Could you retype the records below exactly as they appear, skipping any pictures?

[[ Task data open ]]

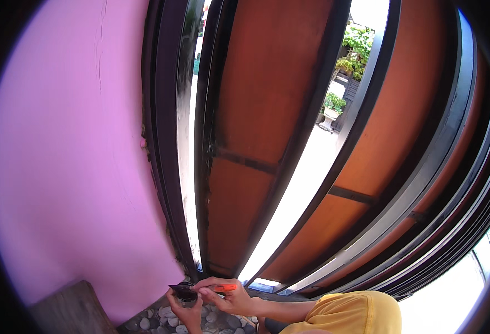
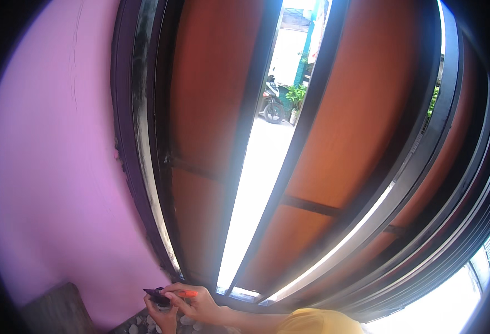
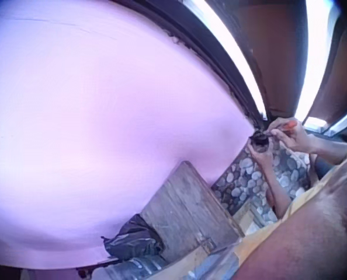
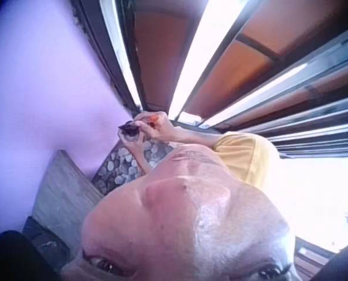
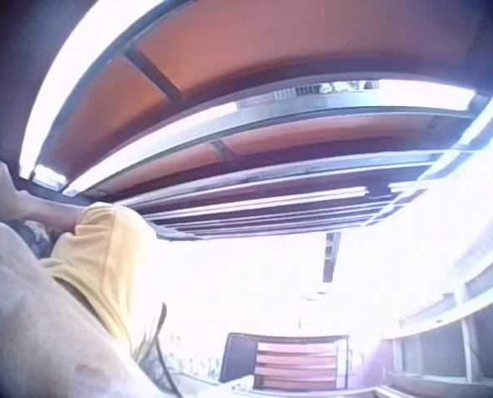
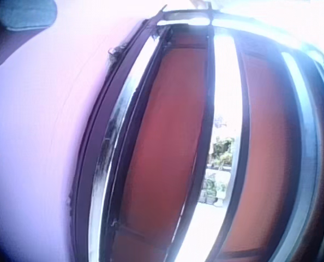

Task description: The person paints a metal gate using a brush. They dip the brush into a small container of black paint and apply it to the vertical bars and frame of the gate.

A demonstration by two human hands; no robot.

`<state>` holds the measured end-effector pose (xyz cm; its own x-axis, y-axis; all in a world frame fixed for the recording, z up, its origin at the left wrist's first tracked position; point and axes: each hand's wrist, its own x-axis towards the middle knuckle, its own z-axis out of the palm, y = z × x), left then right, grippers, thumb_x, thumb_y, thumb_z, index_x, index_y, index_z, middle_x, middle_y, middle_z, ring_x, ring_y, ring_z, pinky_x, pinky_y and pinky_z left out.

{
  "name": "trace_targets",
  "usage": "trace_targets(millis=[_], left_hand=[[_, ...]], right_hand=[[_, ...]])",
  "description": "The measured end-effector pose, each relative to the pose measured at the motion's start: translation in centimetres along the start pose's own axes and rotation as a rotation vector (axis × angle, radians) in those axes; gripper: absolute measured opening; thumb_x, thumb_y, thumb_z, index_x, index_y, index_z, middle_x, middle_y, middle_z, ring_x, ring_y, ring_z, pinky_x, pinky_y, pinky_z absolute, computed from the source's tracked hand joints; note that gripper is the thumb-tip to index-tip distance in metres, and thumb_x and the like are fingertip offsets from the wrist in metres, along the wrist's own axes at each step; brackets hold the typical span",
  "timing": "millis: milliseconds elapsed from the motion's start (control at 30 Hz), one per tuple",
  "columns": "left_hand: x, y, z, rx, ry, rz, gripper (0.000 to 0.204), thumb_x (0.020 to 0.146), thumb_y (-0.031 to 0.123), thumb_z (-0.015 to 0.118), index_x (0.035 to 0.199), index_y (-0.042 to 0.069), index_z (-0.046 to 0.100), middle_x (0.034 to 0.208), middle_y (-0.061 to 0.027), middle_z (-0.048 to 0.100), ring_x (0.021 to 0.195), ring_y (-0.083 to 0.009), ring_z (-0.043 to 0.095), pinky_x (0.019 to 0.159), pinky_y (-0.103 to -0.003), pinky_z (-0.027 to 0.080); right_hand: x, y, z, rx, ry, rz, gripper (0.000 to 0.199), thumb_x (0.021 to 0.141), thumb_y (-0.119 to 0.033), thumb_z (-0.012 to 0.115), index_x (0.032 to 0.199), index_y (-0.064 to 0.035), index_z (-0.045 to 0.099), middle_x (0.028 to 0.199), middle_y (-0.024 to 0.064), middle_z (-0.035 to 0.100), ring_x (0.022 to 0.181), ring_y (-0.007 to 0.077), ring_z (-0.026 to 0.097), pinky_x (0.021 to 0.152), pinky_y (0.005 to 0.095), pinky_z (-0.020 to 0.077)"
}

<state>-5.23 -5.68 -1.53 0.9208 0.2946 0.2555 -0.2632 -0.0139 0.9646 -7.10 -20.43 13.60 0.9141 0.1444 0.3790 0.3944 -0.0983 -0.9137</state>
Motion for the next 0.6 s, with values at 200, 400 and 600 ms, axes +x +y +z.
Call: trace_targets(millis=[200, 400, 600], left_hand=[[1.3, 11.7, -2.0, 0.100, 0.005, -0.002, 0.072, 0.058, 0.005, 0.083, 0.122, 0.002, 0.049, 0.112, -0.0108, 0.056, 0.107, -0.0246, 0.055, 0.099, -0.037, 0.042], [3.5, 21.0, -0.1, 0.106, -0.094, 0.007, 0.069, 0.067, 0.003, 0.085, 0.125, -0.001, 0.046, 0.112, -0.0116, 0.055, 0.106, -0.0218, 0.055, 0.097, -0.034, 0.044], [5.1, 36.4, 0.6, -0.071, -0.492, -0.083, 0.062, 0.068, 0.001, 0.082, 0.122, 0.001, 0.050, 0.111, -0.0069, 0.060, 0.104, -0.0162, 0.059, 0.095, -0.031, 0.045]], right_hand=[[1.3, -12.4, -1.8, 0.006, -0.096, -0.003, 0.025, 0.096, -0.008, 0.064, 0.120, -0.0005, 0.065, 0.097, 0.0087, 0.074, 0.088, 0.0119, 0.071, 0.078, 0.0245, 0.0566], [1.5, -25.4, -11.2, -0.342, -0.134, -0.139, 0.019, 0.089, -0.006, 0.069, 0.107, -0.0026, 0.067, 0.087, 0.0105, 0.070, 0.072, 0.0195, 0.070, 0.061, 0.0296, 0.0534], [-1.2, -36.2, -15.9, -0.354, 0.182, -0.257, 0.005, 0.089, 0.000, 0.067, 0.092, 0.0032, 0.067, 0.095, 0.0124, 0.069, 0.070, 0.0174, 0.068, 0.061, 0.0259, 0.0537]])
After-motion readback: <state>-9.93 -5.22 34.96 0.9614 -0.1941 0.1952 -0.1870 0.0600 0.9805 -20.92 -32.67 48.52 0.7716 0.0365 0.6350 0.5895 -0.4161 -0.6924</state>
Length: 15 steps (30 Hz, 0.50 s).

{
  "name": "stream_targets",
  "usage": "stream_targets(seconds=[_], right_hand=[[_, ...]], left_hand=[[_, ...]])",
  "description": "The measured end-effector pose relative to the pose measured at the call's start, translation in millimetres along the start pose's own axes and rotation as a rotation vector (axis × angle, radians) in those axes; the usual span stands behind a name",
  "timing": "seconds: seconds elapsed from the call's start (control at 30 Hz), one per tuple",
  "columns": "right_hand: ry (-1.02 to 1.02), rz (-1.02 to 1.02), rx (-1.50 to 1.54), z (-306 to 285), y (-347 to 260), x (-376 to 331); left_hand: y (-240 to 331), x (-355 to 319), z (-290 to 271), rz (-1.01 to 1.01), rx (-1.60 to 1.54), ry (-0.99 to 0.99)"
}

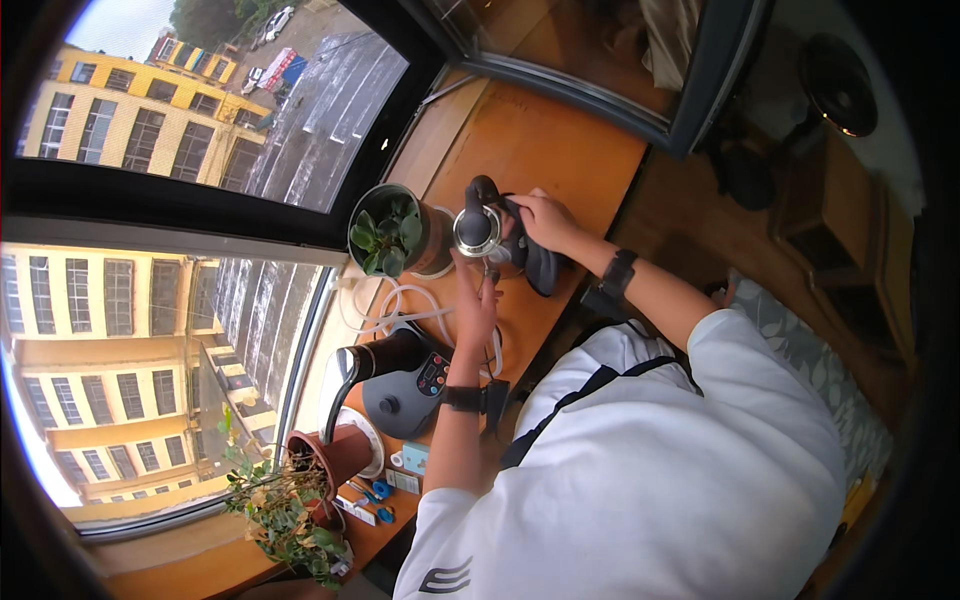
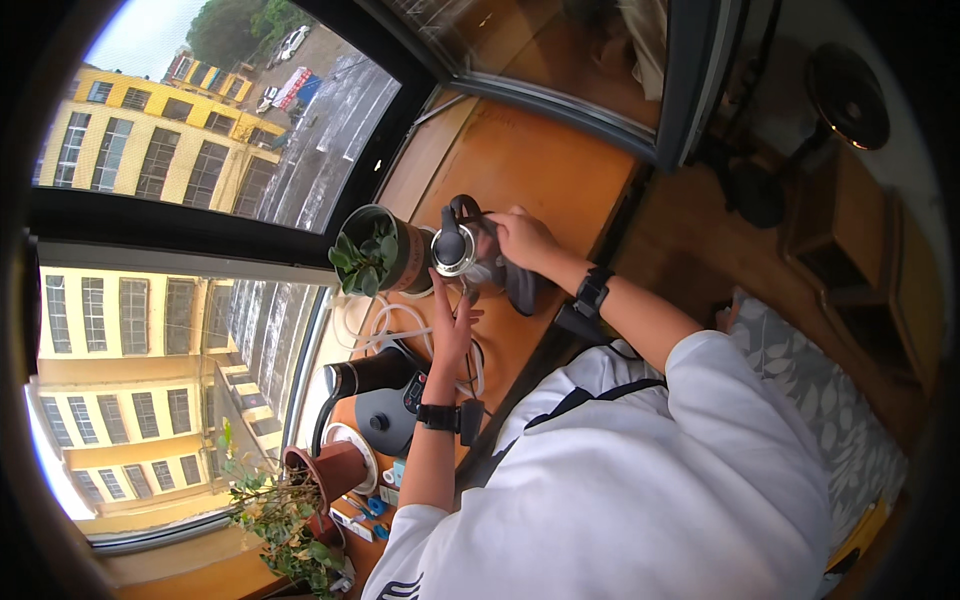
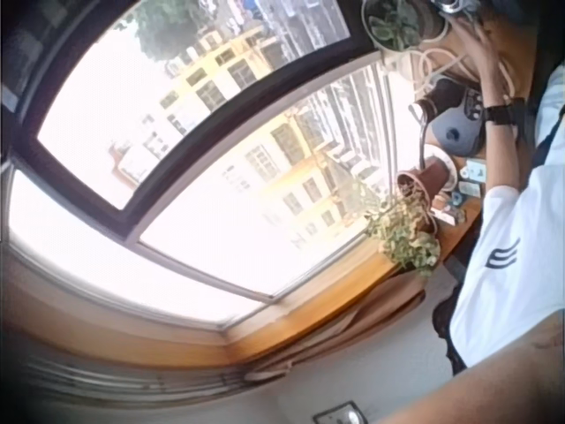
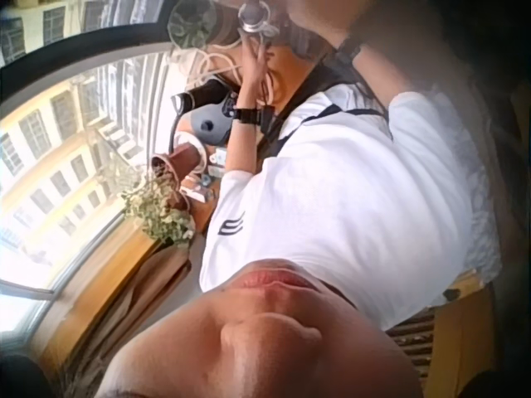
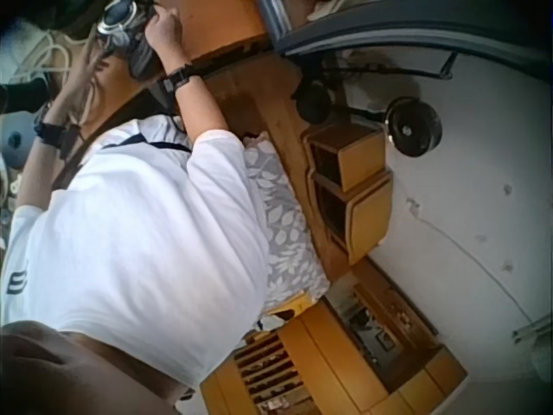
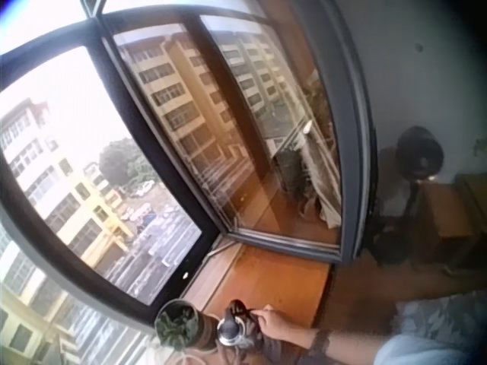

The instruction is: The person assembles a gooseneck electric kettle by attaching the spout and handle, then connects a flexible tube to the base. They also handle a small metal pot and a black pouch on the windowsill.

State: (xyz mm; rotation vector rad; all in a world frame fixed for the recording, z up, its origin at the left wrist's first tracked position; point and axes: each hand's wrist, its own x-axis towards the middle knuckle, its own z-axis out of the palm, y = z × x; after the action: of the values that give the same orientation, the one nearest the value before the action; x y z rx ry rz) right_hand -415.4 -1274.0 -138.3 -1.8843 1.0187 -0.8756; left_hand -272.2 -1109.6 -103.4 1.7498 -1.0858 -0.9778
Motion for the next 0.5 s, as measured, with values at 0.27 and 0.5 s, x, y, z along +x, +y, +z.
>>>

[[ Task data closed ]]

- **Problem solution**
Task description: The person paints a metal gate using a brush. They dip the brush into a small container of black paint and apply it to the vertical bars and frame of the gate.

A demonstration by two human hands; no robot.

`<state>` holds the measured end-effector pose (xyz cm; its own x-axis, y-axis; all in a world frame fixed for the recording, z up, its origin at the left wrist's first tracked position; point and axes: each hand's wrist, its own x-axis towards the middle knuckle, its own z-axis out of the palm, y = z × x), left then right, grippers, thumb_x, thumb_y, thumb_z, index_x, index_y, index_z, middle_x, middle_y, middle_z, ring_x, ring_y, ring_z, pinky_x, pinky_y and pinky_z left out.

{
  "name": "trace_targets",
  "usage": "trace_targets(millis=[_], left_hand=[[_, ...]], right_hand=[[_, ...]])",
  "description": "The measured end-effector pose, each relative to the pose measured at the motion's start: translation in centimetres along the start pose's own axes and rotation as a rotation vector (axis × angle, radians) in those axes; gripper: absolute measured opening; thumb_x, thumb_y, thumb_z, index_x, index_y, index_z, middle_x, middle_y, middle_z, ring_x, ring_y, ring_z, pinky_x, pinky_y, pinky_z absolute, computed from the source's tracked hand joints; note that gripper is the thumb-tip to index-tip distance in metres, and thumb_x and the like are fingertip offsets from the wrist in metres, along the wrist's own axes at each step; brackets hold the typical span",
  "timing": "millis: milliseconds elapsed from the motion's start (control at 30 Hz), one per tuple",
  "columns": "left_hand: x, y, z, rx, ry, rz, gripper (0.000 to 0.204), thumb_x (0.020 to 0.146), thumb_y (-0.031 to 0.123), thumb_z (-0.015 to 0.118), index_x (0.035 to 0.199), index_y (-0.042 to 0.069), index_z (-0.046 to 0.100), middle_x (0.034 to 0.208), middle_y (-0.061 to 0.027), middle_z (-0.048 to 0.100), ring_x (0.021 to 0.195), ring_y (-0.083 to 0.009), ring_z (-0.043 to 0.095), pinky_x (0.019 to 0.159), pinky_y (-0.103 to -0.003), pinky_z (-0.027 to 0.080); right_hand: x, y, z, rx, ry, rz, gripper (0.000 to 0.199), thumb_x (0.021 to 0.141), thumb_y (-0.119 to 0.033), thumb_z (-0.012 to 0.115), index_x (0.032 to 0.199), index_y (-0.064 to 0.035), index_z (-0.045 to 0.099), middle_x (0.028 to 0.199), middle_y (-0.024 to 0.064), middle_z (-0.035 to 0.100), ring_x (0.022 to 0.181), ring_y (-0.007 to 0.077), ring_z (-0.026 to 0.097), pinky_x (0.021 to 0.152), pinky_y (0.005 to 0.095), pinky_z (-0.020 to 0.077)"
}

<state>-5.23 -5.68 -1.53 0.9208 0.2946 0.2555 -0.2632 -0.0139 0.9646 -7.10 -20.43 13.60 0.9141 0.1444 0.3790 0.3944 -0.0983 -0.9137</state>
Motion for the next 0.6 s, with values at 200, 400 and 600 ms, axes +x +y +z.
Call: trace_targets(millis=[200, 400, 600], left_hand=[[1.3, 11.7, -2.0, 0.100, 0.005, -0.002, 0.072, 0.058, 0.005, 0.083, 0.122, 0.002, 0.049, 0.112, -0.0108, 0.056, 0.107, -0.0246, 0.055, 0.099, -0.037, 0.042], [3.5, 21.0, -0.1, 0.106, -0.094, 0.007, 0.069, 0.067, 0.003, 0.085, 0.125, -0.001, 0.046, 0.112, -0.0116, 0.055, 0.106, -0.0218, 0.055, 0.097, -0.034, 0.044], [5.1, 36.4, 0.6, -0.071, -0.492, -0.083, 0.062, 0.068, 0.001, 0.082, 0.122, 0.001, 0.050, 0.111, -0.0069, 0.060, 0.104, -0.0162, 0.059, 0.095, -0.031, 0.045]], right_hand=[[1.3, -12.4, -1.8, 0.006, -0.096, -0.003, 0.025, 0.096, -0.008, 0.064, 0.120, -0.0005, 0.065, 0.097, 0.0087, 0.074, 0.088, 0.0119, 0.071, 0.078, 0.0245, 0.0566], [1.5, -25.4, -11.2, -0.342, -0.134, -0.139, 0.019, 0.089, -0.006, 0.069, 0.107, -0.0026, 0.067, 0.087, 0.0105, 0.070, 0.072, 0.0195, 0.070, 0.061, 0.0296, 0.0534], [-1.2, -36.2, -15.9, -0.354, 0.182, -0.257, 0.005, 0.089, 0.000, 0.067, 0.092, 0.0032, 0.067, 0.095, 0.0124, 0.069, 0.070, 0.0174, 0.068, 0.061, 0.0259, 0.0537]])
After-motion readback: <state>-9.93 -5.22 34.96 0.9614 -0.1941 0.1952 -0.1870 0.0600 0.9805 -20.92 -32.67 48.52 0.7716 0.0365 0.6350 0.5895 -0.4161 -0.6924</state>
Length: 15 steps (30 Hz, 0.50 s).

{
  "name": "stream_targets",
  "usage": "stream_targets(seconds=[_], right_hand=[[_, ...]], left_hand=[[_, ...]])",
  "description": "The measured end-effector pose relative to the pose measured at the call's start, translation in millimetres along the start pose's own axes and rotation as a rotation vector (axis × angle, radians) in those axes; the usual span stands behind a name",
  "timing": "seconds: seconds elapsed from the call's start (control at 30 Hz), one per tuple",
  "columns": "right_hand: ry (-1.02 to 1.02), rz (-1.02 to 1.02), rx (-1.50 to 1.54), z (-306 to 285), y (-347 to 260), x (-376 to 331); left_hand: y (-240 to 331), x (-355 to 319), z (-290 to 271), rz (-1.01 to 1.01), rx (-1.60 to 1.54), ry (-0.99 to 0.99)"
}


The instruction is: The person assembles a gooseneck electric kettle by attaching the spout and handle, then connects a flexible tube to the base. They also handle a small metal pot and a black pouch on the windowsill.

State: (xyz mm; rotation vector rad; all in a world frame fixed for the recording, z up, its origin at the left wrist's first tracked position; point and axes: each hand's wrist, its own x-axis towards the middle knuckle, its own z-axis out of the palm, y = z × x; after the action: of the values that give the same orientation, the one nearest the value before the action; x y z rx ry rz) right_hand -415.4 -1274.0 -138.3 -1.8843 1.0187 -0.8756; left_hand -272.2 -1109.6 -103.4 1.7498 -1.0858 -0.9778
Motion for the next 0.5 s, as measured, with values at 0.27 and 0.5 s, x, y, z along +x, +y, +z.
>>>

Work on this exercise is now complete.